Selon vous, quels sont les éléments clés qui ont contribué à la réussite de la startup ? 

FV : Notre priorité est d’améliorer l’accessibilité aux soins pour les enfants touchés par la dyslexie, en veillant à le faire avec la plus grande rigueur. Nous avons la réputation d’être fédérateurs, car nous réussissons à rassembler des profils issus d’univers très différents : ingénieurs, professionnels du monde mutualiste, orthophonistes, experts en réglementation des dispositifs médicaux, etc. 
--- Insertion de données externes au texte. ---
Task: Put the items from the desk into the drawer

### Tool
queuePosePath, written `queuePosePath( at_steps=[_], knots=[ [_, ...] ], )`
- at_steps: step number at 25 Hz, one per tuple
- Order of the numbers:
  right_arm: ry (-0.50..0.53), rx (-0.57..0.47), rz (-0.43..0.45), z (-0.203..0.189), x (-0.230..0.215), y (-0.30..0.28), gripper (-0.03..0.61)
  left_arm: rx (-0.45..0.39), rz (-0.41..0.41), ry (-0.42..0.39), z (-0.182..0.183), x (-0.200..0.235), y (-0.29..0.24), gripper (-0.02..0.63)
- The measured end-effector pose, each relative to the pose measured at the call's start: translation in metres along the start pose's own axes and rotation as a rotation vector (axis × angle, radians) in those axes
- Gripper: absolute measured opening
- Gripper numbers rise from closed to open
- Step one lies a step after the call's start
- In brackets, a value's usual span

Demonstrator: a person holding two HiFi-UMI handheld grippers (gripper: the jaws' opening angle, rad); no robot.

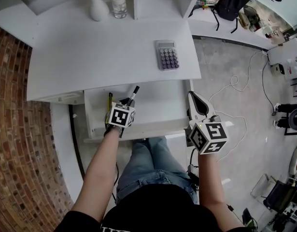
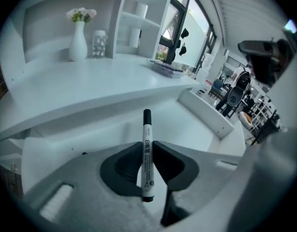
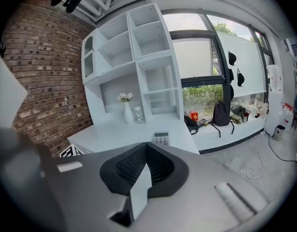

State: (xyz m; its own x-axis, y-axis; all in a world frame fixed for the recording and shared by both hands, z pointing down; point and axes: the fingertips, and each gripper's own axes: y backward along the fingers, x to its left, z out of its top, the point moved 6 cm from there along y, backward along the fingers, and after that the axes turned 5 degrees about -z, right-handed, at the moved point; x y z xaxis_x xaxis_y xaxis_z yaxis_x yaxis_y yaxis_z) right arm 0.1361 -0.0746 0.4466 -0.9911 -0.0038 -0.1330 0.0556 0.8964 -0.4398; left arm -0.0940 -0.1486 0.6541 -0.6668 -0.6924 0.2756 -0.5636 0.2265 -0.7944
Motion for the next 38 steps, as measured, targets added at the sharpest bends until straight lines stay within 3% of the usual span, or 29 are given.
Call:
queuePosePath(
  at_steps=[7, 13, 16, 19, 21, 23, 25, 29, 38],
  knots=[
    [0.008, 0.024, -0.004, -0.002, -0.008, -0.006, 0.006, 0.223, 0.076, 0.016, -0.013, 0.007, -0.044, 0.066],
    [0.009, 0.032, -0.028, -0.003, -0.02, -0.002, 0.006, 0.299, 0.099, 0.021, -0.018, 0.006, -0.059, 0.066],
    [0.012, 0.035, -0.035, -0.002, -0.025, 0.003, 0.006, 0.276, 0.076, 0.042, -0.016, -0.001, -0.061, 0.066],
    [0.01, 0.034, -0.042, 0.0, -0.029, 0.006, 0.006, 0.296, 0.124, 0.068, -0.021, 0.005, -0.061, 0.079],
    [0.008, 0.03, -0.045, 0.001, -0.03, 0.008, 0.006, 0.265, 0.088, 0.089, -0.014, -0.003, -0.061, 0.177],
    [0.009, 0.025, -0.043, 0.003, -0.031, 0.009, 0.006, 0.183, 0.05, 0.123, 0.0, -0.012, -0.06, 0.482],
    [0.007, 0.019, -0.04, 0.004, -0.031, 0.01, 0.006, 0.128, 0.08, 0.16, 0.002, -0.01, -0.056, 0.57],
    [-0.005, 0.005, -0.037, 0.01, -0.031, 0.012, 0.006, 0.057, 0.127, 0.193, 0.009, -0.006, -0.034, 0.588],
    [0.024, -0.074, -0.004, 0.037, -0.024, 0.017, 0.006, -0.227, 0.203, 0.259, 0.036, -0.001, 0.055, 0.588]
  ],
)
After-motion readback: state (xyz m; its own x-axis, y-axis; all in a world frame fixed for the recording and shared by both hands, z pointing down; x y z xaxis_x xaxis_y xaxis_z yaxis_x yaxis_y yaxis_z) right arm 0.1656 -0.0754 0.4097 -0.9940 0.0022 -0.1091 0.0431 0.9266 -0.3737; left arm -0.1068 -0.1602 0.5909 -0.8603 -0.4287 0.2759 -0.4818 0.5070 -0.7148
Cette diversité de profils se reflète dans la startup, où il n’y a, a priori, pas deux personnes avec le même rôle ou la même expérience. Ce mélange de compétences crée une émulsion vraiment forte, et c’est précisément cet ADN que nous voulons préserver.

Et qu’aimeriez-vous que les gens retiennent ou disent de Poppins ?

FV : Poppins, à notre sens, pourrait faire partie de l’arsenal thérapeutique des orthophonistes. Dans les années à venir, nous serons particulièrement attentifs à ce que l’application soit recommandée comme un dispositif médical offrant un accès aux soins aux enfants dys sur liste d’attente. L’orthophoniste n’est en aucun cas remplacé, il s’agit d’un dispositif de première intention, en complément de la prise en charge thérapeutique.